皆様も御存じのとおり、我が国政府は、来年5月28日から30日まで横浜において開催される第4回アフリカ開発会議(TICAD IV)及びこれに続く7月の北海道洞爺湖サミットを一貫して外交上の最重要行事として位置づけ、全力で準備を進めております。
アフリカ問題の解決なくして21世紀の世界の安定と繁栄はあり得ません。貧困、紛争、HIV/AIDSといった現在の国際社会が直面する問題の多くがアフリカに集中しています。冷戦終焉後の1990年代はじめ、各国にいわゆる「援助疲れ」が見られたり、国際社会のアフリカへの関心が低下している時期に、我が国は1993年に第一回のTICADを開催し、国連などと協力して国際社会の目を再びアフリカに向けるきっかけをつくりました。その後、1998年及び2003年にTICAD II及び IIIが開催され、TICADは、アフリカ開発の理念や重点をアフリカ諸国とそのパートナーが議論し共有する場として重要な役割を担って参りました。TICAD III以降は3回の閣僚会議やビジネスフォーラムなども実施されるなど、TICADのプロセスは拡がりを見せています。

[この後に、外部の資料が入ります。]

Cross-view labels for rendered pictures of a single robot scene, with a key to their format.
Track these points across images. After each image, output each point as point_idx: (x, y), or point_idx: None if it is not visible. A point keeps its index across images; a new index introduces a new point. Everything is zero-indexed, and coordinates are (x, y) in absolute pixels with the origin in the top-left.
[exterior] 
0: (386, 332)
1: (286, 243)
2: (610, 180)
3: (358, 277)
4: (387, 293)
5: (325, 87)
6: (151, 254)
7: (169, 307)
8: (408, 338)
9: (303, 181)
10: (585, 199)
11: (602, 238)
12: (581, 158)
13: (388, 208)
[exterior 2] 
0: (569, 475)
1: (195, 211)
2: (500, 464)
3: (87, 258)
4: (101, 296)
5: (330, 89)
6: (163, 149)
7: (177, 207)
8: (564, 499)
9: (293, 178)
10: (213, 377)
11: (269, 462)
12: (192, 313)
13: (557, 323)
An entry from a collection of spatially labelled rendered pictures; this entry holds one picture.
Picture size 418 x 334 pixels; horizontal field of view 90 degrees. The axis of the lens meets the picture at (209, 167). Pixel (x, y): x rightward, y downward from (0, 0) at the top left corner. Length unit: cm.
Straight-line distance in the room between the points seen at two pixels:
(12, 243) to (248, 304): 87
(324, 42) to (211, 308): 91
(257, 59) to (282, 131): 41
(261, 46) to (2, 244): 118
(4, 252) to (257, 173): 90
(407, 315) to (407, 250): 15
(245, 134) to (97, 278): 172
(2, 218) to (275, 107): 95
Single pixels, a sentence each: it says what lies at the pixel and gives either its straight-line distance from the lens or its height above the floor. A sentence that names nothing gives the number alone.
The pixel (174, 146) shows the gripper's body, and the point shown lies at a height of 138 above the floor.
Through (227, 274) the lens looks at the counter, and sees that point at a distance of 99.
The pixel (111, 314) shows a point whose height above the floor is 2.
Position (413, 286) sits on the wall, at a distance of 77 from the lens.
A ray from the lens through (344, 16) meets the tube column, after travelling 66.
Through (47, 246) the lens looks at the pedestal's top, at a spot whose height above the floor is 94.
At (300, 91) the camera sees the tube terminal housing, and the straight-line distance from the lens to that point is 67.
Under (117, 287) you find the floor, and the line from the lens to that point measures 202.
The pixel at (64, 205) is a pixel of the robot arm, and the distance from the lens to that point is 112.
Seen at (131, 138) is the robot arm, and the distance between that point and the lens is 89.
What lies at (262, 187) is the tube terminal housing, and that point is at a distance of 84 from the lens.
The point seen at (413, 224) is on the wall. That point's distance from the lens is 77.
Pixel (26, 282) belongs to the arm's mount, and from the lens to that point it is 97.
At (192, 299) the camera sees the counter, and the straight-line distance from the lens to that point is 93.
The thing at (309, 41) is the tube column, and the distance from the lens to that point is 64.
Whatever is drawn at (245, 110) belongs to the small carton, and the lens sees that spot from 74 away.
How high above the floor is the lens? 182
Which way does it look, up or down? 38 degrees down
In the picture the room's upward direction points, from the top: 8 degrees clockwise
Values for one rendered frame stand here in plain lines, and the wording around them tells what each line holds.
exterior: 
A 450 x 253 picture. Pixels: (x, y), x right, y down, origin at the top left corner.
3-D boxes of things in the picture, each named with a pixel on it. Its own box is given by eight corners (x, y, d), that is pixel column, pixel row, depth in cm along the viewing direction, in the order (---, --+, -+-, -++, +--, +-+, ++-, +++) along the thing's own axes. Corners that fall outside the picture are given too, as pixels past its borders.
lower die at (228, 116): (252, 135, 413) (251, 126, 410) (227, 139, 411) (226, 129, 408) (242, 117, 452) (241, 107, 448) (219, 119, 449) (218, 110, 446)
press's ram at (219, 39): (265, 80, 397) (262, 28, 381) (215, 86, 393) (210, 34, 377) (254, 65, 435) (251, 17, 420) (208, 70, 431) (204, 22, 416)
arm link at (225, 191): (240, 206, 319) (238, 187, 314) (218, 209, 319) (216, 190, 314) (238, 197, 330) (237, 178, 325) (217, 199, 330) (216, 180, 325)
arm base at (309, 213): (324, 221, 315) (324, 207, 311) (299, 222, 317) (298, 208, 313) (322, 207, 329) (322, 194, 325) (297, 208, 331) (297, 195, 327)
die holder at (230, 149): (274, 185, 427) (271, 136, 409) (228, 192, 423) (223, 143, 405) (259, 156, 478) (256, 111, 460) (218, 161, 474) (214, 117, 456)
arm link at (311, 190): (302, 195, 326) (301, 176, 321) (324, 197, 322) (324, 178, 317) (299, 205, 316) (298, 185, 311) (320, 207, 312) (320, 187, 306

この間、アフリカも大きく変わりました。最近では、NEPAD(アフリカ開発のための新パートナーシップ)やアフリカ連合の成立などアフリカ自身のオーナーシップの意識も高まり、平和の定着、民主化の進展や、着実な経済成長など、政治・経済両面でアフリカに前向きな兆しが見えてきています。このような変化を後押しするため、TICAD IVでは、「元気なアフリカを目指して」を中心的メッセージとして、経済成長の加速化、「人間の安全保障」の確立、そして、環境・気候変動問題への対処を重点に、具体的な取り組みを進めたいと考えます。
また、TICAD IV及びそれに向けたアフリカ開発の議論においては、市民社会の皆様の積極的な参加がますます重要となっています。すでに、何度も定期協議会を行うなど、外務省とNGOの皆様との間では活発な意見交換が行われてきていると承知しております。TICAD IV・NGOネットワーク(TNnet)が主催でされる本日のシンポジウム』において、アフリカ、日本などの市民の皆様の間で活発な議論がなされ、TICAD IVに対する様々な貴重な御提言や御意見をいただけることを期待しております。
今日、ここで改めて来年のTICAD IVに向けて我が国政府一体となって、全力で取り組むことを表明させて頂くとともに、本シンポジウムの成功を祈念致しまして、私のご挨拶とさせて頂きたいと思います。
御静聴ありがとうございました。